#### TASK TO COMPLETE
Find "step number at" in the material below, then copy that line and every subsequent line to the end, exactly.

※

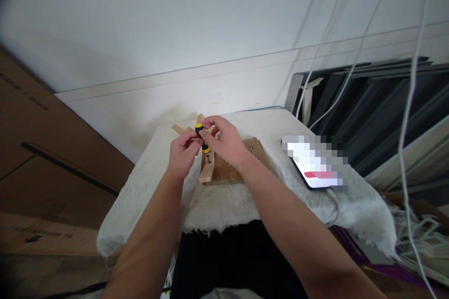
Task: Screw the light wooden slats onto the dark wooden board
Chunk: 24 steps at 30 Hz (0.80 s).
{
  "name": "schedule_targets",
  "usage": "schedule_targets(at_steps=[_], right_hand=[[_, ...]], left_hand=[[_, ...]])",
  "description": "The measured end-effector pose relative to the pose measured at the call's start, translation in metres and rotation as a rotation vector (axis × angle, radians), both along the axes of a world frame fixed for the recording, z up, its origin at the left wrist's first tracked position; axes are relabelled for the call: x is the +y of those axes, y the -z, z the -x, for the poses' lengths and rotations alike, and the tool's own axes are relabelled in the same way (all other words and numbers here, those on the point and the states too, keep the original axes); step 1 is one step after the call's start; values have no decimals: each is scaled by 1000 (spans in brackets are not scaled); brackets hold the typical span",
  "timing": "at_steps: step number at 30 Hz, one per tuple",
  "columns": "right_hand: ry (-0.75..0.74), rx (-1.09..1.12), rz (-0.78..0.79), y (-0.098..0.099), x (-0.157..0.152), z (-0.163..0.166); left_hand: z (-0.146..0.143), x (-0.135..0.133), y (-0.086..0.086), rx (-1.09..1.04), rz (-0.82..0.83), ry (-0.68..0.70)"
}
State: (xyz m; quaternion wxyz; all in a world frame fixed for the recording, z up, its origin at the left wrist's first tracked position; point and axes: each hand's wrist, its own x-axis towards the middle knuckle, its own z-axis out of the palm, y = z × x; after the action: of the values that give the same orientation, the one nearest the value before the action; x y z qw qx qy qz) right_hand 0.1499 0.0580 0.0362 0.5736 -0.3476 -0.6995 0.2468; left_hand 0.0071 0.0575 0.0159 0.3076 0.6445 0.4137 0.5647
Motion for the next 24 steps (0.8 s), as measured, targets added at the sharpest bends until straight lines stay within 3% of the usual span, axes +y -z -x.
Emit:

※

#### REPLY TO THE TASK
  "timing": "at_steps: step number at 30 Hz, one per tuple",
  "columns": "right_hand: ry (-0.75..0.74), rx (-1.09..1.12), rz (-0.78..0.79), y (-0.098..0.099), x (-0.157..0.152), z (-0.163..0.166); left_hand: z (-0.146..0.143), x (-0.135..0.133), y (-0.086..0.086), rx (-1.09..1.04), rz (-0.82..0.83), ry (-0.68..0.70)"
}
State: (xyz m; quaternion wxyz; all in a world frame fixed for the recording, z up, its origin at the left wrist's first tracked position; point and axes: each hand's wrist, its own x-axis towards the middle knuckle, its own z-axis out of the palm, y = z × x; after the action: of the values that give the same orientation, the one nearest the value before the action; x y z qw qx qy qz) right_hand 0.1499 0.0580 0.0362 0.5736 -0.3476 -0.6995 0.2468; left_hand 0.0071 0.0575 0.0159 0.3076 0.6445 0.4137 0.5647
Motion for the next 24 steps (0.8 s), as measured, targets added at the sharpest bends until straight lines stay within 3% of the usual span, axes +y -z -x.
Emit:

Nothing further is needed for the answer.